==== RECORDS FOR THE TASK

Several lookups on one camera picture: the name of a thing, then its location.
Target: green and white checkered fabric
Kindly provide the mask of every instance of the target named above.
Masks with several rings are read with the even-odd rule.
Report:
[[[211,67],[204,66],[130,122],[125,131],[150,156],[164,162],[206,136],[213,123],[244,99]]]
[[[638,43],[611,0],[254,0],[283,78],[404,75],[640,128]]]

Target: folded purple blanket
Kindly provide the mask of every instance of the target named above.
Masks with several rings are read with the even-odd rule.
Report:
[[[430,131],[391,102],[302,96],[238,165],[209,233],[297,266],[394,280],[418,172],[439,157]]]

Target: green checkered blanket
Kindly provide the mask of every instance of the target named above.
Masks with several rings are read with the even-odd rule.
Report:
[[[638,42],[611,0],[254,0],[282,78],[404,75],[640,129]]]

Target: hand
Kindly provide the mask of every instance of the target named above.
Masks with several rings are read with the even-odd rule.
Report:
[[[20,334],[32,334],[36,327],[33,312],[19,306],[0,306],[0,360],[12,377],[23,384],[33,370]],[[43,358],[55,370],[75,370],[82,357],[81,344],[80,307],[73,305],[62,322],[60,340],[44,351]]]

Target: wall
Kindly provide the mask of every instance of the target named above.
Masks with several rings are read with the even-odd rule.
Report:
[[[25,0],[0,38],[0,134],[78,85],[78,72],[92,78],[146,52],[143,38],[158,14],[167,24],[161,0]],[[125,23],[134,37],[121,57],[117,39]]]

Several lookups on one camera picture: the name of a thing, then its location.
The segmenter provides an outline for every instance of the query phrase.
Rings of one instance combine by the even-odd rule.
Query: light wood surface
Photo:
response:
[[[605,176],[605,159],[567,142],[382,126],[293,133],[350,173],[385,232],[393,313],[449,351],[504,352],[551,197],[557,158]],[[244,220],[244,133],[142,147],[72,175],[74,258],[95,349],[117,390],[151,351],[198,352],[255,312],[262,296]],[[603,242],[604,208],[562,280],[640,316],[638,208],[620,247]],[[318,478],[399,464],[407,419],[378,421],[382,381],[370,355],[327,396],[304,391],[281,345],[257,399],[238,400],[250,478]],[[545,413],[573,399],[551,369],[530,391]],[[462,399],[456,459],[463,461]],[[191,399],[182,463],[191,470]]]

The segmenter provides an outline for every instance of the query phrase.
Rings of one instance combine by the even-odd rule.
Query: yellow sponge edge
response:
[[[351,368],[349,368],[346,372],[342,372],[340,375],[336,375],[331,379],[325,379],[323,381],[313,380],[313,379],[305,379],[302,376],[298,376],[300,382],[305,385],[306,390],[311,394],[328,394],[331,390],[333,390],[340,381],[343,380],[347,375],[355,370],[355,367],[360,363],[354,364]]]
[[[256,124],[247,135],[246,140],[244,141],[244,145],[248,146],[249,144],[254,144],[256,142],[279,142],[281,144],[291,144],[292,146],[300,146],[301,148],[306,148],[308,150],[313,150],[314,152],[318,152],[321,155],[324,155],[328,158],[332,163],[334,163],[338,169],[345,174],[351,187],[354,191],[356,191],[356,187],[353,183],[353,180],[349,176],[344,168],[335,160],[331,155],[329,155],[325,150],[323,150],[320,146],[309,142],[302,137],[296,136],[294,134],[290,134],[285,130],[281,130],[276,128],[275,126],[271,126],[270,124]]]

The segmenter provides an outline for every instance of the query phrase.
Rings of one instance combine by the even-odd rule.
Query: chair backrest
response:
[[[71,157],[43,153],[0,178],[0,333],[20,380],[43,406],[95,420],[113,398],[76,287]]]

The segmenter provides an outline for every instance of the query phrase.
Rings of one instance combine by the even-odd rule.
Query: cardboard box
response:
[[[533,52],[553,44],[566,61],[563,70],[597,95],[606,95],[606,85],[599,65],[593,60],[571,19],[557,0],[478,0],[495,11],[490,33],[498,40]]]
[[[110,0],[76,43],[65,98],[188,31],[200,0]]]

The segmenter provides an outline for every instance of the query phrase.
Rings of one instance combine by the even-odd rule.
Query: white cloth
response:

========

Word for word, return each of the entries.

Several lookups on one camera picture: the name of a thing, then its location.
Target: green and white checkered fabric
Kindly provide the mask of every instance of the target named above.
Masks with several rings are read with the even-odd rule.
Report:
[[[211,67],[204,66],[130,122],[125,131],[150,156],[164,162],[206,136],[213,123],[244,99]]]
[[[638,43],[611,0],[254,0],[283,78],[404,75],[640,128]]]

Target: folded purple blanket
Kindly provide the mask of every instance of the target named above.
Masks with several rings are read with the even-odd rule.
Report:
[[[430,131],[391,102],[302,96],[238,165],[209,233],[297,266],[394,280],[418,172],[439,157]]]

Target: green checkered blanket
Kindly provide the mask of every instance of the target named above.
Masks with several rings are read with the even-odd rule.
Report:
[[[638,42],[611,0],[254,0],[282,78],[404,75],[640,129]]]

Target: hand
Kindly provide the mask of every instance of the target named above.
Masks with several rings are read with the even-odd rule.
Report:
[[[20,334],[32,334],[36,327],[33,312],[19,306],[0,306],[0,360],[12,377],[23,384],[33,370]],[[43,358],[55,370],[75,370],[82,357],[81,344],[80,307],[73,305],[62,322],[60,340],[44,351]]]

Target: wall
Kindly provide the mask of every instance of the target named above.
Masks with several rings are read with the even-odd rule.
Report:
[[[25,0],[0,38],[0,134],[78,85],[78,72],[92,78],[146,52],[143,38],[158,14],[167,24],[161,0]],[[125,23],[134,37],[121,57],[117,39]]]

Several lookups on one camera picture: the name of a thing, then its location.
The segmenter provides an outline for every instance of the query phrase.
Rings of one instance combine by the even-odd rule.
Query: light wood surface
Photo:
response:
[[[605,176],[605,159],[567,142],[382,126],[293,133],[350,173],[385,232],[393,313],[449,351],[504,352],[551,197],[557,158]],[[244,220],[244,133],[142,147],[72,175],[74,258],[95,349],[117,390],[151,351],[198,352],[255,312],[262,296]],[[603,242],[604,208],[562,280],[640,316],[638,208],[620,247]],[[318,478],[399,464],[407,419],[378,421],[382,381],[370,355],[327,396],[304,391],[281,345],[257,399],[238,400],[250,478]],[[545,413],[573,399],[551,369],[530,391]],[[462,399],[456,459],[463,461]],[[191,399],[182,463],[191,470]]]

The segmenter provides an outline for every instance of the query phrase.
Rings of one instance combine by the even-odd rule.
Query: yellow sponge edge
response:
[[[351,368],[349,368],[346,372],[342,372],[340,375],[336,375],[331,379],[325,379],[323,381],[313,380],[313,379],[305,379],[302,376],[298,376],[300,382],[305,385],[306,390],[311,394],[328,394],[331,390],[333,390],[340,381],[343,380],[347,375],[355,370],[355,367],[360,363],[354,364]]]
[[[256,124],[247,135],[246,140],[244,141],[244,145],[248,146],[249,144],[254,144],[256,142],[279,142],[281,144],[291,144],[292,146],[300,146],[301,148],[306,148],[308,150],[313,150],[314,152],[318,152],[321,155],[324,155],[328,158],[332,163],[334,163],[338,169],[345,174],[351,187],[354,191],[356,191],[356,187],[353,183],[353,180],[349,176],[344,168],[335,160],[331,155],[329,155],[325,150],[323,150],[320,146],[309,142],[302,137],[296,136],[294,134],[290,134],[285,130],[281,130],[276,128],[275,126],[271,126],[270,124]]]

The segmenter provides an outline for every instance of the query phrase.
Rings of one instance combine by the even-odd rule.
Query: chair backrest
response:
[[[71,157],[43,153],[0,178],[0,333],[20,380],[43,406],[95,420],[113,398],[76,287]]]

The segmenter provides an outline for every instance of the query phrase.
Rings of one instance combine by the even-odd rule.
Query: cardboard box
response:
[[[533,52],[553,44],[566,61],[563,70],[597,95],[606,95],[606,85],[599,65],[593,60],[571,19],[557,0],[478,0],[495,11],[490,33],[498,40]]]
[[[110,0],[76,43],[65,98],[188,31],[200,0]]]

The segmenter provides an outline for every instance of the query phrase.
Rings of one instance combine by the even-odd rule.
Query: white cloth
response:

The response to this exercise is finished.